机器学习的一些基础知识
Zero-shot learning (ZSL) is a problem setup in machine learning, where at test time, a learner observes samples from classes, which were not observed during training, and needs in order to predict the class they belong to. Zero-shot methods generally work by associating observed and non-observed classes through some form of auxiliary information, which encodes observable distinguishing properties of objects.[1] For example, given a set of images of animals to be classified, along with auxiliary textual descriptions of what animals look like, an artificial intelligence (“AI”), which has been trained to recognize horses, but has never been given a zebra, can still recognize a zebra when it also knows that zebras look like striped horses. This problem is widely studied in computer vision, natural language processing, and machine perception.
One-shot learning is an object categorization problem, found mostly in computer vision. Whereas most machine learning-based object categorization algorithms require training on hundreds or thousands of samples, one-shot learning aims to classify objects from one, or only a few, samples.

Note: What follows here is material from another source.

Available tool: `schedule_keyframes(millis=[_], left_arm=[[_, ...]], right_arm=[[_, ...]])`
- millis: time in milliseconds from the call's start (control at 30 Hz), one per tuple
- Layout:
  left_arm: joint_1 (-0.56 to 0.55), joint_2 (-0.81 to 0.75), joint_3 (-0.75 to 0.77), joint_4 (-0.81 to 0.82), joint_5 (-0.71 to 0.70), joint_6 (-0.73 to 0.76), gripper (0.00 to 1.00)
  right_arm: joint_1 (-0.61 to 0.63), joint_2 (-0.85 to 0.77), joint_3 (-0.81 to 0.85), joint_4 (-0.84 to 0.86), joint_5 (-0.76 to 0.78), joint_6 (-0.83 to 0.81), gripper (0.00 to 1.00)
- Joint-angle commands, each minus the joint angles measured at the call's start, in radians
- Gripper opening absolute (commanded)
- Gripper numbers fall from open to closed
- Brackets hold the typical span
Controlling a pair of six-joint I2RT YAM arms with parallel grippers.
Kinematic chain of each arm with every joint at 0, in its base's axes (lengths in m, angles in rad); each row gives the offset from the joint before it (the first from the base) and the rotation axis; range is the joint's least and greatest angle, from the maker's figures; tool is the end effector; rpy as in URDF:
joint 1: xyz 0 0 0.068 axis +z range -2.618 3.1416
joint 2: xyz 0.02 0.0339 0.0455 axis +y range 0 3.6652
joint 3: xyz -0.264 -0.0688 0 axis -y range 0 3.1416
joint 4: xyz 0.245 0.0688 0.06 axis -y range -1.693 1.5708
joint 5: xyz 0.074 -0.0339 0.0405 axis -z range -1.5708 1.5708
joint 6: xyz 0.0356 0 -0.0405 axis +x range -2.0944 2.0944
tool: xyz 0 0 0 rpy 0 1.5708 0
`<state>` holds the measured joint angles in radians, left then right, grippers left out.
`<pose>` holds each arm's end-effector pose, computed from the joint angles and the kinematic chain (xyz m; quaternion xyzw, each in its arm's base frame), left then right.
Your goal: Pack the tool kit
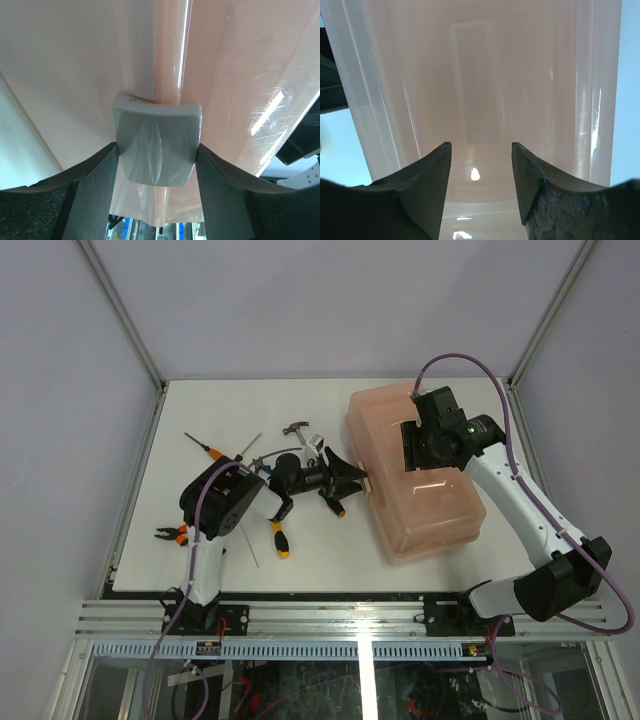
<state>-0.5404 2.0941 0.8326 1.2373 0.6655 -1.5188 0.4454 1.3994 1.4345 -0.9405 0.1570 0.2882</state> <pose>0.3194 -0.2172 0.1246 -0.1164 0.7042 -0.6863 0.1398 0.2597 0.1178 0.3563 -0.0485 0.9414 0.0476 0.3305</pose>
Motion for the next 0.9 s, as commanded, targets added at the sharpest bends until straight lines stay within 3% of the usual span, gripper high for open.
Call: schedule_keyframes(millis=[0, 167, 433, 867], left_arm=[[-0.014, -0.055, -0.016, 0.044, -0.148, -0.001, 0.55], [-0.017, -0.040, 0.011, 0.045, -0.149, 0.000, 0.54], [-0.016, -0.062, 0.001, -0.036, -0.150, 0.022, 0.01], [-0.027, -0.168, 0.048, -0.540, -0.172, 0.175, 0.00]], right_arm=[[0.009, 0.078, -0.054, -0.198, -0.025, -0.006, 0.58], [0.009, 0.082, -0.054, -0.197, -0.026, -0.011, 0.58], [0.009, 0.078, -0.055, -0.192, -0.027, -0.013, 0.58], [0.010, 0.047, -0.091, -0.171, -0.035, 0.000, 0.58]])
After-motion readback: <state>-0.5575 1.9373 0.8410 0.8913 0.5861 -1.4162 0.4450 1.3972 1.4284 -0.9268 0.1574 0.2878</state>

Few-shot learning means making classification or regression based on a very small number of samples. Few-shot learning is the problem of making predictions based on a limited number of samples. Few-shot learning is different from standard supervised learning. The goal of few-shot learning is not to let the model recognize the images in the training set and then generalize to the test set. Instead, the goal is to learn. The goal of training is not to know what an elephant is and what a tiger is. Instead, the goal is to know the similarity and difference between objects.